→ **REQUIRED ACTION**: From the records below, set down exactly the lines starting with the line that contains "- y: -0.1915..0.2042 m" and going on through the line that contains "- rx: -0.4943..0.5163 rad". Nothing else is wanted.

→ **INFORMATION SUPPLIED**:

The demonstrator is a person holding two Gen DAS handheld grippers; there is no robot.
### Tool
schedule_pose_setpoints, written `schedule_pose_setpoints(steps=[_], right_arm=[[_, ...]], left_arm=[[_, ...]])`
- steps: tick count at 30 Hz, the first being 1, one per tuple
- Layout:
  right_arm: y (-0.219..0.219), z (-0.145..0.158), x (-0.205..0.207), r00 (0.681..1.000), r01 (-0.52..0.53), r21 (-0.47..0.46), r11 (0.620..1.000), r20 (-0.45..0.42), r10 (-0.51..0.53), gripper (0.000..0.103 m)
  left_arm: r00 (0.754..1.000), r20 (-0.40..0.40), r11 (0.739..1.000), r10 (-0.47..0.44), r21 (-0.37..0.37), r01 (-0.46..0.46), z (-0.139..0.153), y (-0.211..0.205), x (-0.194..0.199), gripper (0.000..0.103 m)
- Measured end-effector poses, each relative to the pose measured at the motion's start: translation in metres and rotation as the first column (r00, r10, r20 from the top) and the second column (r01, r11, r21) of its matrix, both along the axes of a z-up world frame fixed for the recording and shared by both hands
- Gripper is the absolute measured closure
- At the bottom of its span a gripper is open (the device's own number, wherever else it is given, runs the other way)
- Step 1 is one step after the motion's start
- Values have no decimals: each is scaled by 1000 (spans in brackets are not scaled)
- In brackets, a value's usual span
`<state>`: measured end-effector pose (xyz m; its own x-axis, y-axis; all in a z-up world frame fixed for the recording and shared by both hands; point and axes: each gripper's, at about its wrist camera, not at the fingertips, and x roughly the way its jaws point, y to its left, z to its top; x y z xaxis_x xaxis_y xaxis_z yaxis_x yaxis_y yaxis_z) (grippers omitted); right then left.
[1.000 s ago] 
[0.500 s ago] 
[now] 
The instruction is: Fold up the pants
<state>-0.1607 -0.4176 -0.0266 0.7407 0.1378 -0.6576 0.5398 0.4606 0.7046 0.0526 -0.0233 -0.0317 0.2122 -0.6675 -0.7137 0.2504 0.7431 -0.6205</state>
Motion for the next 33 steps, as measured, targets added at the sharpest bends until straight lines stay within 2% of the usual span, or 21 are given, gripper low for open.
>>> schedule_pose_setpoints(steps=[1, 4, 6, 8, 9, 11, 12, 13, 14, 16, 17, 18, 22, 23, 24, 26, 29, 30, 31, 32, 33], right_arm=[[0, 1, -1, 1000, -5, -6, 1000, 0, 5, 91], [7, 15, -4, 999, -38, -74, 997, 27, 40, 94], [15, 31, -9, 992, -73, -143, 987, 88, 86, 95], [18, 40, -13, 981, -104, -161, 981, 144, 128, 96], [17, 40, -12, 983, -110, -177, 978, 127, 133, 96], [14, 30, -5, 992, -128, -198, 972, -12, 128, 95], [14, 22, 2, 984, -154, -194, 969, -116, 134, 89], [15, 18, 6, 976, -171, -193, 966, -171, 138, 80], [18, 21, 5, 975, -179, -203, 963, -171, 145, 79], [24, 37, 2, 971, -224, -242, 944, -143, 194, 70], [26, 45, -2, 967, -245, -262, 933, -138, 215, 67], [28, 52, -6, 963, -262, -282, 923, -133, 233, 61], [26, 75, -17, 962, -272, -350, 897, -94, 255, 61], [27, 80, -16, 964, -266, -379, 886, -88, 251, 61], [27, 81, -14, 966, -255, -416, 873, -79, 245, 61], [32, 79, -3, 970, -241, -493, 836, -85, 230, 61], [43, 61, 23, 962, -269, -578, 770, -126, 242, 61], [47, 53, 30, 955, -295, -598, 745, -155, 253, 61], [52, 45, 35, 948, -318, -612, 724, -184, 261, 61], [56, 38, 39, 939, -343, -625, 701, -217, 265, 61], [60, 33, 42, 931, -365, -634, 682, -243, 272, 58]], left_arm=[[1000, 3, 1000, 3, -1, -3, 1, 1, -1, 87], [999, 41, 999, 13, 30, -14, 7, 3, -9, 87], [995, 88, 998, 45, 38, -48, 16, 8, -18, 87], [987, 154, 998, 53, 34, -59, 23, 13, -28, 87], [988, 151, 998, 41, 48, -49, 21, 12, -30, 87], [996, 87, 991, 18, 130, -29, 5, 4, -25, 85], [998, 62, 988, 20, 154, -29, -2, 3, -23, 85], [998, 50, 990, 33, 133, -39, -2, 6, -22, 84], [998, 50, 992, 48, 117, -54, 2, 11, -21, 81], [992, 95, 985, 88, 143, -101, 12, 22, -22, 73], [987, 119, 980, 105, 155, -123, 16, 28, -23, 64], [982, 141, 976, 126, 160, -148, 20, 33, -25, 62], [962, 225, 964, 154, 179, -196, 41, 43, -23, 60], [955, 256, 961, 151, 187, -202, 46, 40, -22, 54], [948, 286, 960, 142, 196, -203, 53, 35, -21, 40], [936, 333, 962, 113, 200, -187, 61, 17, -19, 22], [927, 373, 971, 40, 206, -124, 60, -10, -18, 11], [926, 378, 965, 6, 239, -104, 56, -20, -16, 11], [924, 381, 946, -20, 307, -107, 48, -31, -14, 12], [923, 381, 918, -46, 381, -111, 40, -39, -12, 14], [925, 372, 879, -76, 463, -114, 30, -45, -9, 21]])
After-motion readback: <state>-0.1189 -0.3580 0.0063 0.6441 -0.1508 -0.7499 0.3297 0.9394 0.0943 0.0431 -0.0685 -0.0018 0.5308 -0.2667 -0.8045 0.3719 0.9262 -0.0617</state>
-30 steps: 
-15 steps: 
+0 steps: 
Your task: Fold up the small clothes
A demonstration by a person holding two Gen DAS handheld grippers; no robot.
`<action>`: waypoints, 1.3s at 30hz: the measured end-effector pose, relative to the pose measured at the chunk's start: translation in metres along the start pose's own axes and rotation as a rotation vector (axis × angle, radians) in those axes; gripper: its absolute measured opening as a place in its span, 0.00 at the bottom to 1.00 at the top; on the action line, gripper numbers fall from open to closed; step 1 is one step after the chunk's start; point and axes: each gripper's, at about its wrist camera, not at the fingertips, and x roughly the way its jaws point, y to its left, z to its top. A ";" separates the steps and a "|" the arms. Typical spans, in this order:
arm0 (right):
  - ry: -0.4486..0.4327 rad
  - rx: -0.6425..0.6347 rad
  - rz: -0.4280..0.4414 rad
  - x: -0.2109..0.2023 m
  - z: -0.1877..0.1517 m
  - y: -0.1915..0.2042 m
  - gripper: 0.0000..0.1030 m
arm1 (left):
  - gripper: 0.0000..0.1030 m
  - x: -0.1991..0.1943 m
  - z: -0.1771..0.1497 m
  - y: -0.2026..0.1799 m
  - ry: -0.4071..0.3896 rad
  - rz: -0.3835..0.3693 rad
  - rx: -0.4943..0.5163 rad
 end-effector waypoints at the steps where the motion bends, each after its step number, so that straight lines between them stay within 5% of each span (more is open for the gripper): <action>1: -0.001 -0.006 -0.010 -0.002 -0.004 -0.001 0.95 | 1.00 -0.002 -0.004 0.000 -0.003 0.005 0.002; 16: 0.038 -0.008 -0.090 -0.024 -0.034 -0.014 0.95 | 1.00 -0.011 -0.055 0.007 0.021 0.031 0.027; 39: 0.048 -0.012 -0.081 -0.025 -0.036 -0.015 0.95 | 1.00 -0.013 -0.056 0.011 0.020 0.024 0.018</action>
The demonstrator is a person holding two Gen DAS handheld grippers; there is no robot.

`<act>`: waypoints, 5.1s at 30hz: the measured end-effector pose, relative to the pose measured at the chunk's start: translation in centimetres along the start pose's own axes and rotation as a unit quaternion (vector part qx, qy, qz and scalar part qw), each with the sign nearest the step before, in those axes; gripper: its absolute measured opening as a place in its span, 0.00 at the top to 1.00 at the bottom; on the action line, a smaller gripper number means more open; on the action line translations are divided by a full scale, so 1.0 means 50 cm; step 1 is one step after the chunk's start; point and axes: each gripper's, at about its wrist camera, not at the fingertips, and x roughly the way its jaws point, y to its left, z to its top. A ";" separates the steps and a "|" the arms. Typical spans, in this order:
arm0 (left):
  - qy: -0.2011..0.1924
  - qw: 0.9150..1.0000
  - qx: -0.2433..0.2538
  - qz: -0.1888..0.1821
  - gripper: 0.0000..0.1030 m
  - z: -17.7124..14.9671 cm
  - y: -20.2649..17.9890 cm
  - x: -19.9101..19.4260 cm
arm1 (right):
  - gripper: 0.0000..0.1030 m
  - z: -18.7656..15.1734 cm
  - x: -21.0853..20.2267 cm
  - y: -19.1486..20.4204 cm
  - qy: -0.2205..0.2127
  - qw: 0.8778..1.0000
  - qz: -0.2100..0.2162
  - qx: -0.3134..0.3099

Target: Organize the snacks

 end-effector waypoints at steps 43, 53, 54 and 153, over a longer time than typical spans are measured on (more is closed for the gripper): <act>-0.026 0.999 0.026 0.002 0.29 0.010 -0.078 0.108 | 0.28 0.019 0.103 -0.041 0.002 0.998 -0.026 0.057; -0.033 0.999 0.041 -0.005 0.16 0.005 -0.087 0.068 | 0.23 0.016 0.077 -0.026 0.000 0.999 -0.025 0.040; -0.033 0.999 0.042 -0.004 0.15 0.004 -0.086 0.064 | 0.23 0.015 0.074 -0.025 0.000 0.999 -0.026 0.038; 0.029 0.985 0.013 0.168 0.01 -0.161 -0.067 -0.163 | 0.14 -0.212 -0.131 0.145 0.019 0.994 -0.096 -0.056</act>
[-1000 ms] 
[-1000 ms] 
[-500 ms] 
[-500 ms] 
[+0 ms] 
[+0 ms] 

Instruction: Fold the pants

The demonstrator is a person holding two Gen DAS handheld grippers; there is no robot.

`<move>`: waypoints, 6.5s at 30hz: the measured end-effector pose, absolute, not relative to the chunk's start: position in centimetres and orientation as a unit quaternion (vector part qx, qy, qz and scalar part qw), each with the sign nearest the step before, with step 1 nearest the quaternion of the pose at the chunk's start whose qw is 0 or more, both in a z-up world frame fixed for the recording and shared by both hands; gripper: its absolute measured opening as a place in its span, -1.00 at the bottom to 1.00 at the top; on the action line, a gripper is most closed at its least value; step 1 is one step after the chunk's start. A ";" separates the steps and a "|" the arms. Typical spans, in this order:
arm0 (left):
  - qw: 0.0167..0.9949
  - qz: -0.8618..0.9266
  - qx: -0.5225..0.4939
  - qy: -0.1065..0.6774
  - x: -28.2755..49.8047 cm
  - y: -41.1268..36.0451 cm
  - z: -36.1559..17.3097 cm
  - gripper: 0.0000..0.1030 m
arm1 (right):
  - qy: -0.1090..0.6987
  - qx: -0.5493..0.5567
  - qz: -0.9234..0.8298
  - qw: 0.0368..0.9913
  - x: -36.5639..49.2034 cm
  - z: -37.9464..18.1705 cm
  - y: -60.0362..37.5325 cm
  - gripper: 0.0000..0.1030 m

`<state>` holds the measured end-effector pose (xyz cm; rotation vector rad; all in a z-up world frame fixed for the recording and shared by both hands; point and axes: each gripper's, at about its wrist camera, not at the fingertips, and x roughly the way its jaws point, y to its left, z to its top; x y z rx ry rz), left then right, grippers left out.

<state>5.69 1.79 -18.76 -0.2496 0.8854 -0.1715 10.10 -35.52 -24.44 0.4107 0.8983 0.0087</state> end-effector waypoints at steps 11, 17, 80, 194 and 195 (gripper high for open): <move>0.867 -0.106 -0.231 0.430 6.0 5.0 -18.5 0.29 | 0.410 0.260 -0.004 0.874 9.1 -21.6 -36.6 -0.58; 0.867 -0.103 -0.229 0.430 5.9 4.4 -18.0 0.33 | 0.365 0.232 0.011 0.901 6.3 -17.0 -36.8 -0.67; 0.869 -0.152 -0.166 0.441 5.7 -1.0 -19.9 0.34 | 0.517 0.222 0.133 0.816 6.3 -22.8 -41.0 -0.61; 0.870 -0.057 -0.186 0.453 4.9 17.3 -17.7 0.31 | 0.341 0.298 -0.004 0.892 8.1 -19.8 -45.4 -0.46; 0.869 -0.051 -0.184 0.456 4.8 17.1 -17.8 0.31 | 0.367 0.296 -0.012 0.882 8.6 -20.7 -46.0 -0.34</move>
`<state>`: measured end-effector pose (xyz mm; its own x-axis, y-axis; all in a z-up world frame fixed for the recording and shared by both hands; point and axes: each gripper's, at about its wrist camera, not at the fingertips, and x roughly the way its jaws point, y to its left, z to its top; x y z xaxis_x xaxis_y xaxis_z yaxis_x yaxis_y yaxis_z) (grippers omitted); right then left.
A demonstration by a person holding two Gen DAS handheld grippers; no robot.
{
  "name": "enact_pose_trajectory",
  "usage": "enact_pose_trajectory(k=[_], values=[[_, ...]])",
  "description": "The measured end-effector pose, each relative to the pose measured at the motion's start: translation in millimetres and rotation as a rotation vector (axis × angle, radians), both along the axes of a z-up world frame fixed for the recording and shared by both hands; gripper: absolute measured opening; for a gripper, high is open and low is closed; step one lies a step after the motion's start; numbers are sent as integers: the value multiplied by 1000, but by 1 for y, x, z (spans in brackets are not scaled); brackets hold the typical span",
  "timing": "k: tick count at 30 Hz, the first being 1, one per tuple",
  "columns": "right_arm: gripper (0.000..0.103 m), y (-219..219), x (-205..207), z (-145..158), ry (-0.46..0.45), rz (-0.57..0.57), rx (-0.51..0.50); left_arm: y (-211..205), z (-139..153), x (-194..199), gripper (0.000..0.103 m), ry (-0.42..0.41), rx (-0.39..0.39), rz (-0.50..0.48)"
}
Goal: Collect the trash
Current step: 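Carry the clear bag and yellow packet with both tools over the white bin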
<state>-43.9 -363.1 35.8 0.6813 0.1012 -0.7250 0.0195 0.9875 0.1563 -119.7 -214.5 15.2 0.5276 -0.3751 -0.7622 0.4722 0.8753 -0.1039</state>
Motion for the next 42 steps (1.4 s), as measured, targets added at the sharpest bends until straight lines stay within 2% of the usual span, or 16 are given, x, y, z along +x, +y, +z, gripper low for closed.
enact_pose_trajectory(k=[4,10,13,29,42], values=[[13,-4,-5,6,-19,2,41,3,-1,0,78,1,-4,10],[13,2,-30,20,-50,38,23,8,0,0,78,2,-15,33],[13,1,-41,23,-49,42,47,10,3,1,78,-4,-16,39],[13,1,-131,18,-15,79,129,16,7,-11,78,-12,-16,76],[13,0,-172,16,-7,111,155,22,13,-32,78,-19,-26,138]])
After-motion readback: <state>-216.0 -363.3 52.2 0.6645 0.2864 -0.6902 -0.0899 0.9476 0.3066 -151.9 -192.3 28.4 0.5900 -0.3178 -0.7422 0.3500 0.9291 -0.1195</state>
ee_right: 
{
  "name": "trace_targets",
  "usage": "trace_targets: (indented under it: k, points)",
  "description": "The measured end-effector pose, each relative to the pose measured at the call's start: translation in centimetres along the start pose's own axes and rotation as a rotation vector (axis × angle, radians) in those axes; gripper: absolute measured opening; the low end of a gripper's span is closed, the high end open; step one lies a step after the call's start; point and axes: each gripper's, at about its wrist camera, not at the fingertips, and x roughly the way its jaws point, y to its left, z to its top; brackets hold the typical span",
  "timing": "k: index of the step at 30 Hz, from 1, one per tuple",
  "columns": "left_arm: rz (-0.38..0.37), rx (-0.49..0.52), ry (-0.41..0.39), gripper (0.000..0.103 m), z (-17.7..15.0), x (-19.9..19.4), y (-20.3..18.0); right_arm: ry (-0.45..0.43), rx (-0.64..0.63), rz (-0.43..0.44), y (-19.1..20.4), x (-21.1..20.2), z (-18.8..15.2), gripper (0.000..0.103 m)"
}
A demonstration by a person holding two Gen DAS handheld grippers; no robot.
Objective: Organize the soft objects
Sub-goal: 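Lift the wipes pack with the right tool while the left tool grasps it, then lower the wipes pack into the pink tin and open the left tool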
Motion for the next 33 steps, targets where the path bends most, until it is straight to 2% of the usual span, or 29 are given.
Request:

→ **RESPONSE**:
  - y: -0.1915..0.2042 m
  - gripper: 0.0000..0.1030 m
arm1 (left):
  - gripper: 0.0000..0.1030 m
  - x: -0.1991..0.1943 m
  - z: -0.1771..0.1497 m
  - y: -0.2026..0.1799 m
  - ry: -0.4071..0.3896 rad
  - rz: -0.3835..0.3693 rad
  - rx: -0.4943..0.5163 rad

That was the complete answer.